The same person who recently asked me about translation and resurrection drew my attention to this statement by William Lane Craig:
In an extra-canonical Jewish writing called The Testament of Job (40), the story is told of the translation of two children killed in the collapse of a house. The children are killed when the house collapses, but when the rescuers clear away the rubble their bodies are not to be found. Meanwhile, the mother sees a vision of the two children glorified in heaven, where they have been translated by God. It needs to be emphasized that for the Jew a translation is not the same as a resurrection. Translation is the bodily assumption of someone out of this world into heaven. Resurrection is the raising up of a dead man in the space-time universe.
Their question in response was this:
Where does he get his definitions, and how does he know the author and audience of this passage considered the event a “translation” and not a “resurrection”? Putting this passage aside, “translation” always referred to a person being bodily raised up to heaven BEFORE death (e.g. Enoch, Elijah, and Moses). I do not see how a person who has been bodily raised to heaven AFTER death could be seen as anything other than “raised from the dead” or “resurrected”. The PLACE where the resurrected person resides – heaven instead of earth – might not be the usual place that resurrection was associated with, but it seems to me that it is still a resurrection from the dead. As far as I am aware, there is nothing in the Jewish literature that defines different terms for a dead person who is raised and then exists on earth and a dead person who is raised and then exists in heaven.
This raises some excellent questions. It seems to me that some New Testament texts actually can be understood to mean precisely what the Testament of Job envisages – a vindication of Jesus after death which rescued his body from dishonor, but did not imply that the final resurrection was near at hand. That latter concept is to the forefront in Paul’s writings. But how widespread was it, and have we allowed his theological understanding of the implication of Jesus’ resurrection to color our interpretation of other New Testament texts?

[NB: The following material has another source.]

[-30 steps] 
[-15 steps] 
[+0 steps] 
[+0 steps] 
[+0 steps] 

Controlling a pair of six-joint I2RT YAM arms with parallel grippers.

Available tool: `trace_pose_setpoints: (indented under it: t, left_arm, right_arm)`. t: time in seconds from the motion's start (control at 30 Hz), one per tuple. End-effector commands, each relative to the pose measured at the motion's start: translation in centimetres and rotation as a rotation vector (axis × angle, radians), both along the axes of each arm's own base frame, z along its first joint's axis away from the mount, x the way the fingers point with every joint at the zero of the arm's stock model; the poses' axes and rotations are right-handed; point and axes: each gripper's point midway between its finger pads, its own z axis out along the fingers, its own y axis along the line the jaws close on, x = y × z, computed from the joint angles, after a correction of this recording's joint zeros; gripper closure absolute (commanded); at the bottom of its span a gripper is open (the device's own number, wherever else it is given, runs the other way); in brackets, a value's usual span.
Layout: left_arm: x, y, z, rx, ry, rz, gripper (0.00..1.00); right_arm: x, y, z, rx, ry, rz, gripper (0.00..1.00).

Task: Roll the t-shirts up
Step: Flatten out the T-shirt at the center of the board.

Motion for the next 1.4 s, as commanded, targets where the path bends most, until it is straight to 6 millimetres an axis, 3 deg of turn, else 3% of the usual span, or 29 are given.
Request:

Moreover, the distinction that Craig makes seems to me to poorly fit what Paul had to say, which is that Jesus entered a different kind of existence, a translated one, and did not merely return to life in the current age and order.
On a related note, see Brian LePort’s recent post about Jesus, Enoch, and Elijah. Also, there is a new edition of the Testament of Job which Bloomsbury has published, and which I hope to take a look at once it is released, by Maria Haralambakis: The Testament of Job: Text, Narrative and Reception History (Library of Second Temple Studies).